(Dataset records)
= = = = =

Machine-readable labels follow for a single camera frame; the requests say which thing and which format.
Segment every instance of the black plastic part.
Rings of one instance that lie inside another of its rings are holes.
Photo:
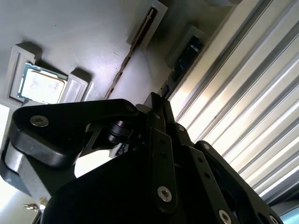
[[[74,164],[80,156],[89,123],[108,125],[137,114],[136,108],[122,99],[29,106],[14,112],[8,135],[15,147],[26,155],[51,167],[64,168]],[[34,115],[46,117],[49,125],[32,125],[30,118]]]
[[[119,120],[110,125],[108,140],[112,143],[127,143],[134,129],[133,122]]]
[[[197,59],[202,47],[203,44],[200,42],[199,38],[193,36],[190,39],[186,48],[175,62],[171,74],[159,92],[159,95],[162,98],[168,99],[173,93],[173,91],[189,71],[194,61]]]

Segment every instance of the gray surface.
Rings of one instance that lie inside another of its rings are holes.
[[[76,70],[72,71],[67,80],[60,103],[80,102],[88,87],[88,81],[82,76],[76,76]]]
[[[76,179],[74,169],[73,165],[64,170],[54,170],[35,159],[24,156],[18,175],[36,203],[40,205],[41,198],[50,200],[62,186]]]
[[[0,2],[0,88],[10,47],[31,41],[43,57],[65,74],[76,67],[92,75],[86,100],[103,99],[127,55],[129,26],[140,0],[3,0]],[[157,91],[170,70],[166,54],[187,22],[211,36],[230,8],[211,8],[203,0],[174,0],[150,43],[149,52],[136,52],[111,98],[143,103]]]
[[[24,99],[18,98],[17,94],[21,84],[25,63],[35,64],[40,60],[42,51],[30,43],[19,43],[12,47],[9,59],[6,82],[3,91],[3,100],[8,104],[19,107]]]

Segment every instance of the corrugated metal wall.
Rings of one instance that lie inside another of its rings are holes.
[[[299,182],[299,0],[243,0],[171,98],[266,201]]]

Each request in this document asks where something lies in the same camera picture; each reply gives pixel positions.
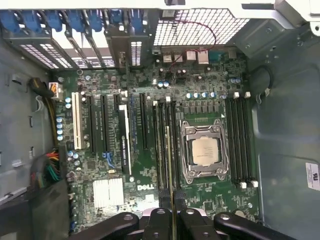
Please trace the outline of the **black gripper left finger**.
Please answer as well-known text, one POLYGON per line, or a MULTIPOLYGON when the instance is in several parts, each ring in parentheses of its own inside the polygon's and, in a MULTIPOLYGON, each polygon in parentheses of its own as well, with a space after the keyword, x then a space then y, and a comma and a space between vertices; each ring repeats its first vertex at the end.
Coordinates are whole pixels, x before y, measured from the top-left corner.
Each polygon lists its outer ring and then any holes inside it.
POLYGON ((159 207, 143 211, 142 217, 121 212, 84 231, 86 240, 171 240, 173 191, 159 192, 159 207))

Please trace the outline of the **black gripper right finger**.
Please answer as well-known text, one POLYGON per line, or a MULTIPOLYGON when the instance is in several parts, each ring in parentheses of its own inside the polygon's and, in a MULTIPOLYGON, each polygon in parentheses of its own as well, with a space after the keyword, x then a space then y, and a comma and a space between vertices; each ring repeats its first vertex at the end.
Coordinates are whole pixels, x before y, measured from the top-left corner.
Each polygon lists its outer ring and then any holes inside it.
POLYGON ((267 219, 256 189, 185 189, 176 197, 181 240, 298 240, 294 225, 267 219))

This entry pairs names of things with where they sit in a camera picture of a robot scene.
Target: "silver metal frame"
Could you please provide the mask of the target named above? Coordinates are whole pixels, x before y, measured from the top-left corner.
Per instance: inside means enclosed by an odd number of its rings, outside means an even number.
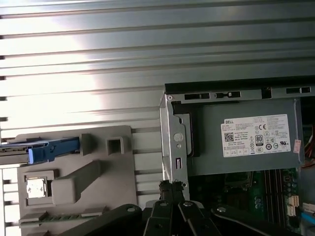
[[[173,113],[172,101],[173,96],[164,95],[160,106],[163,179],[183,182],[183,195],[189,200],[186,130]]]

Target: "rectangular opening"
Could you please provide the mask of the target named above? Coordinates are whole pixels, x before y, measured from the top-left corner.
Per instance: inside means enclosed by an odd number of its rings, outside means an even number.
[[[300,88],[287,88],[286,93],[287,94],[300,93]]]
[[[239,91],[228,92],[227,97],[229,97],[229,98],[241,97],[241,92],[239,92]]]
[[[237,98],[237,97],[241,97],[241,92],[240,91],[233,91],[233,92],[227,92],[227,93],[217,92],[215,97],[216,98],[224,98],[224,97]]]
[[[262,99],[272,98],[271,88],[270,87],[264,87],[264,88],[261,89],[261,98]]]
[[[182,168],[182,159],[176,158],[176,169],[181,169],[181,168]]]
[[[122,146],[120,139],[108,140],[108,155],[111,154],[121,154]]]
[[[195,99],[209,99],[209,93],[192,93],[192,94],[185,94],[185,100],[195,100]]]
[[[311,87],[303,87],[301,88],[301,93],[309,93],[311,92]]]

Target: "cable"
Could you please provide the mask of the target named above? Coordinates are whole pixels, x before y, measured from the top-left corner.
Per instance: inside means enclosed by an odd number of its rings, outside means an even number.
[[[312,158],[313,150],[315,146],[315,125],[312,126],[312,135],[308,141],[308,143],[305,145],[305,156],[311,159],[311,162],[306,163],[302,168],[309,168],[315,165],[315,159]]]

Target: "white label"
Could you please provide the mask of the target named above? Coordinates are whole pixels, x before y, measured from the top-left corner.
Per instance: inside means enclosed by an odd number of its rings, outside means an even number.
[[[224,157],[291,151],[286,114],[225,119],[221,134]]]
[[[294,153],[297,153],[297,154],[300,153],[301,144],[302,144],[302,141],[301,141],[301,140],[298,140],[298,139],[295,140],[295,142],[294,142],[294,148],[293,148],[293,152],[294,152]]]

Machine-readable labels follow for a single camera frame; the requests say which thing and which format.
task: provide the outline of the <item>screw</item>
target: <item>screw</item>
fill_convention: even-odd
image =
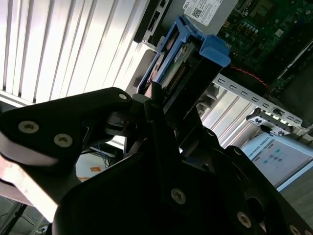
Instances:
[[[247,229],[251,228],[252,226],[251,221],[245,213],[243,213],[242,211],[238,212],[237,218],[240,221],[240,223],[242,223],[242,225],[244,225]]]
[[[185,194],[178,188],[174,188],[171,191],[171,196],[174,201],[176,201],[178,204],[185,204],[186,203],[186,196]]]
[[[68,148],[72,145],[73,139],[67,134],[57,134],[54,139],[54,143],[61,148]]]
[[[241,153],[240,153],[236,148],[234,148],[234,152],[235,152],[237,155],[241,155]]]
[[[127,96],[125,96],[124,94],[118,94],[118,96],[119,96],[121,99],[127,99]]]
[[[289,229],[292,232],[292,234],[294,234],[294,235],[301,235],[299,230],[295,226],[293,226],[292,224],[289,225]]]
[[[19,124],[19,130],[23,133],[34,134],[39,130],[39,125],[33,121],[22,121]]]
[[[304,234],[305,234],[305,235],[312,235],[308,230],[305,230],[305,231],[304,231]]]

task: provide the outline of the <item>label sticker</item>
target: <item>label sticker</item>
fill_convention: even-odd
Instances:
[[[185,15],[208,26],[223,0],[187,0],[183,5]]]
[[[90,167],[90,170],[91,170],[92,172],[101,172],[101,168],[98,167],[98,166],[96,166],[96,167]]]

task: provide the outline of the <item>red cable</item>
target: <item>red cable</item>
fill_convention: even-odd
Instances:
[[[248,72],[248,71],[245,71],[245,70],[243,70],[243,69],[237,68],[237,67],[235,67],[235,66],[230,66],[230,67],[231,67],[232,69],[237,70],[237,71],[246,73],[246,74],[250,75],[251,77],[254,77],[254,78],[257,79],[259,82],[261,82],[265,87],[268,87],[268,84],[265,83],[261,78],[257,77],[256,75],[254,75],[254,74],[252,74],[252,73],[250,73],[250,72]]]

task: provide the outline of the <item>blue drive tray handle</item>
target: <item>blue drive tray handle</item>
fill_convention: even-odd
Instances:
[[[160,83],[162,77],[164,76],[166,70],[168,69],[170,63],[174,60],[175,56],[179,52],[182,44],[185,44],[190,37],[194,37],[201,43],[201,48],[199,54],[214,63],[226,67],[230,63],[229,48],[226,47],[226,42],[218,38],[215,35],[205,35],[200,32],[185,16],[177,17],[176,21],[169,30],[164,42],[161,44],[158,52],[150,64],[147,72],[145,73],[143,79],[141,80],[137,93],[144,94],[144,89],[148,78],[158,60],[160,55],[166,50],[166,45],[171,40],[174,32],[178,29],[179,35],[170,49],[167,57],[165,58],[161,68],[158,71],[157,76],[153,80],[154,82]]]

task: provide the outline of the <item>motherboard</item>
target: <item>motherboard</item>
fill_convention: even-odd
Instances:
[[[312,0],[239,0],[218,36],[232,65],[268,84],[312,41]]]

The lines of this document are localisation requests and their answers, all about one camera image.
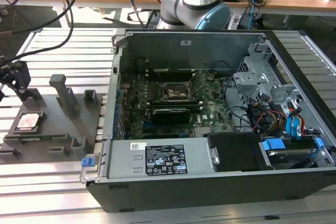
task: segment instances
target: blue latch
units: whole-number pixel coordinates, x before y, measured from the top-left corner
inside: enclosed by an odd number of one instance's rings
[[[94,157],[85,157],[82,159],[82,167],[94,167],[95,159]]]
[[[323,140],[321,139],[321,138],[319,138],[319,137],[317,137],[316,139],[315,139],[315,143],[316,143],[316,145],[317,145],[317,147],[320,149],[320,148],[322,148],[323,146],[324,146],[324,142],[323,142]]]
[[[269,138],[263,141],[263,146],[266,151],[268,150],[284,150],[286,149],[282,139],[280,138]]]

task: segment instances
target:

= = = = =

Each line holding the word "every" must be pulled from the records.

Segment every instance of the black plastic part.
Segment every instance of the gray surface.
Segment every instance of the corrugated metal wall.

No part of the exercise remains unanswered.